LUDOQQ BandarQ | Agen BandarQ | BandarQQ | Domino 99 | DominoQQ

Situs Bandar Judi BandarQ dan Domino99 Online

LudoQQ

Sunday, December 15, 2019

Tak Lapor Bawa Rp 16 Miliar untuk Judi, WNI di Singapura Didenda Rp 165 Juta

Tak Lapor Bawa Rp 16 Miliar untuk Judi, WNI di Singapura Didenda Rp 165 Juta

Tak Lapor Bawa Rp 16 Miliar untuk Judi, WNI di Singapura Didenda Rp 165 Juta




Seorang lelaki warga negara Indonesia diadukan secara tertata datang ke Singapura sambil membawa sejumlah besar duit tunai yang tidak dilaporkan. Konon fulus tersebut dipakai berjudi di Negeri Singa tersebut. LudoQQ pokerace99

Berdasarkan keterangan dari laporan Channel News Asia, Sabtu (14/12/2019), dia didenda 16.000 dolar Singapura atau selama Rp 165 juta pada Kamis 12 Desember 2019, sebab tidak melapor membawa uang tunai selama 1,6 juta dolar Singapura atau selama Rp 16 miliar -- yang dia bawa masuk dan terbit dari Singapura sekitar empat tahun.

Wardoyo Suro Wijoyo menyatakan bersalah atas empat tuduhan tak melapor membawa uang ketika di Bandara Changi. Dengan 33 tuduhan lainnya masih dipertimbangkan.

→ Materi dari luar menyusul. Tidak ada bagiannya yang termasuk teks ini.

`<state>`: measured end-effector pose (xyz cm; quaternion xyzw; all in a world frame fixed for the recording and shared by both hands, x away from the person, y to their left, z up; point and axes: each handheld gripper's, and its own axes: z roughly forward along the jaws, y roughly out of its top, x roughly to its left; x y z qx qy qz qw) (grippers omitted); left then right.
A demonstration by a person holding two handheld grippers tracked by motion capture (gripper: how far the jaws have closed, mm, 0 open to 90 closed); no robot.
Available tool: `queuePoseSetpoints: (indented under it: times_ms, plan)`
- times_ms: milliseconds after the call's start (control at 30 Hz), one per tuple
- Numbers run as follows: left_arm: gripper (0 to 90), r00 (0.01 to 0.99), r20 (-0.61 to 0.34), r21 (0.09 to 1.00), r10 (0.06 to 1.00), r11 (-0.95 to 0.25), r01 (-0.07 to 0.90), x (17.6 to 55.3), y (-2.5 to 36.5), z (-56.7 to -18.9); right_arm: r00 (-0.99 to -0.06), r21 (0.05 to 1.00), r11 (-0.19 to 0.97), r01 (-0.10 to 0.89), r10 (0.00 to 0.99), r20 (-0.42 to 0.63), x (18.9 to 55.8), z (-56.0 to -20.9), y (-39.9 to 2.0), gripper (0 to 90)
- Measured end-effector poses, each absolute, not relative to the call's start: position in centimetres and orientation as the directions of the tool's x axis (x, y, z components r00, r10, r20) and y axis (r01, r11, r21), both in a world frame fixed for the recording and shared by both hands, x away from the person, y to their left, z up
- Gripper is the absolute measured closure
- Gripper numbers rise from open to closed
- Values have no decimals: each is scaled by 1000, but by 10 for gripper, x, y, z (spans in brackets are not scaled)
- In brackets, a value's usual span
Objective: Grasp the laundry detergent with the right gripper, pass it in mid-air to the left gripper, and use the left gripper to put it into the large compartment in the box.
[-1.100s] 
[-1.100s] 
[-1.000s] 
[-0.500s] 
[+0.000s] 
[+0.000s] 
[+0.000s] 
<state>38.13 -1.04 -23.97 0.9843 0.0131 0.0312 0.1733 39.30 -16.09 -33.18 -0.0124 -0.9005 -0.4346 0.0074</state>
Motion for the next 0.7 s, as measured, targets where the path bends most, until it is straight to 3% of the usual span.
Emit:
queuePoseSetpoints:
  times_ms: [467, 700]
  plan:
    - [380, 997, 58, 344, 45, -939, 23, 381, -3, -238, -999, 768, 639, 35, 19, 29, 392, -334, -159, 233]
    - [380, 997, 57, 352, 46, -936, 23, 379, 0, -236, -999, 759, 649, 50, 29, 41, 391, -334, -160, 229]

Berdasarkan keterangan dari pengadilan, lelaki 59 tahun tersebut membawa antara S $ 21.300 dan S $ 110.000 dalam sekian banyak perjalanan keluar-masuk Bandara Changi antara April 2015 dan Juni 2019.

Dia diciduk pada 28 Juni tahun ini, sesudah tiba dalam penerbangan dari Indonesia dan dihentikan untuk pengecekan rutin oleh petugas Immigration & Checkpoints Authority (ICA).

Wardoyo menuliskan tidak terdapat yang butuh dinyatakan, namun petugas mengecek tasnya dan mengejar sekitar S $ 47.500 dalam rupiah dan dolar Singapura.


Uang Tunai Disita

Uang tunai temuan tersebut kemudian disita, dan Wardoyo kesudahannya mengaku mengalihkan uang tunai terbit dari Singapura pada peluang lain.

Undang-undang Singapura memutuskan bahwa siapa juga yang mengalihkan S $ 20.000 ke dalam atau ke luar Singapura mesti membuat pernyataan menurut Undang-Undang Korupsi, Perdagangan Obat-Obatan dan Kejahatan Berat Lainnya (Penyitaan Manfaat).

Wakil Jaksa Penuntut Umum Kenneth Chin menulis bahwa tidak terdapat bukti adanya destinasi ilegal dalam urusan ini dan merealisasikan denda.

Wardoyo mengatakan untuk pengadilan melewati seorang penerjemah bahwa ia paling menyesal atas pelanggaran yang telah dilaksanakan olehnya. Ia lantas memohon supaya didenda sangat ringan.

"Saya hendak uang yang sudah disita oleh petugas investigasi dibalikkan begitu saya menunaikan denda," katanya.

Ketika ditanya oleh hakim kenapa dia membawa sejumlah besar uang mengarungi perbatasan, Wardoyo berkata: "Saya bermain di kasino."


Uang Sitaan Dikembalikan

Jaksa penuntut membetulkan bahwa penyelidikan mengejar uang tunai tersebut bersangkutan dengan pekerjaan kasino.

Hakim Distrik Marvin Bay mengatakan permasalahan ini bersangkutan pemungutan uang dalam jumlah besar ke negara itu, dan tidak terdapat niat jahat terbukti. Kendati demikian butuh ada sanksi untuk menangkal tindakan seperti tersebut di masa depan.

Dia lantas memerintahkan duit tunai yang disita untuk dibalikkan ke Wardoyo.

Hukuman untuk mengalihkan lebih dari S $ 20.000 duit tunai masuk atau terbit dari Singapura tanpa deklarasi ialah hukuman penjara sampai tiga tahun, maksimum denda S $ 50.000, atau dijatuhi sanksi keduanya.